I think the short answer is: "Yes." However, Joanna Brooks makes some good points in a recent article entitled "Does Mormonism Encourage People to Lie?"
She refers to Mitt Romney's response to a recent question about polygamy: "I can't imagine anything more awful than polygamy." The fact of the matter, however, is that the belief in polygamy is alive and well in the LDS church. For example, a Mormon woman cannot currently be "sealed" (married for "time and all eternity") to more than one man, even if the prior husband is deceased, whereas a man can be sealed to more than one woman. Romney knows this and probably agrees with the doctrine in principle. You almost have to in order to be an orthodox Mormon (which Romney probably is). To argue otherwise is to strike at the foundation of Mormon beliefs, including the prophetic gift of Joseph Smith and the idea of "eternal marriage" in Mormon scripture, which is intimately linked with polygamy.
From the article:
Polygamy remains a fact of mainstream Mormon thought and belief—whether as a doctrinal remnant or as a live article of faith, no one knows for sure. And the tensions created by the dissonance between the Church’s public denial of polygamy and the private continuance of the doctrine creates tensions that lead more than a few Mormons to leave the faith.

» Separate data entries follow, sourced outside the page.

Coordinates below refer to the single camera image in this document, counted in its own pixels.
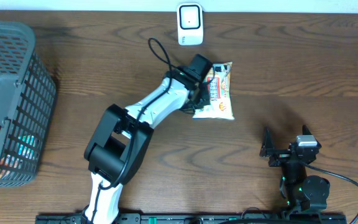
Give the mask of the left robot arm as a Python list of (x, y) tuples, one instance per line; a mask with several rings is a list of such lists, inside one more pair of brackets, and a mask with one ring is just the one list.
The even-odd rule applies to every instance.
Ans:
[(92, 192), (82, 223), (112, 223), (123, 186), (139, 170), (154, 129), (172, 112), (201, 99), (203, 81), (213, 66), (200, 54), (188, 66), (170, 68), (161, 84), (139, 102), (116, 104), (102, 115), (86, 149)]

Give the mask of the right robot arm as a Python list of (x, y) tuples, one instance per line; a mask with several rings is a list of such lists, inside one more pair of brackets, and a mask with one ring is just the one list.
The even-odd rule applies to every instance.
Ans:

When the question [to me] about polygamy came, I imagined listeners in Wales and Bangladesh and Kenya, listeners who had no concept of Mormonism, perhaps, beyond the most rudimentary and familiar stereotypes; including nineteenth-century Mormon polygamy. I squeezed my eyes shut. “No,” I said, “we no longer practice polygamy,” agreeing this time around with the LDS Church public-relations official. As I did, I registered an old, familiar, sinking feeling. I tried to tell myself it was the best I could do.
Was I lying for the Lord? Or was I a regular Mormon struggling to tell a complicated story to a world that often reduces us to stereotypes? What should I have said? Mitt Romney has said, “I can’t imagine anything more awful than polygamy”—even though polygamy remains a live element in Mormon doctrine and practice. Is that what he really believes? Is that what he felt he had to say? Is this the best we can do?One of the reasons I left the LDS church was because I was tired of lying. Like Joanna Brooks, I had endeavored for years to "put the church in the best light" (lie), but found that I could no longer do it. I feel for Joanna's struggle, given that she wants to remain socially linked to a religion that does not tolerate dissent.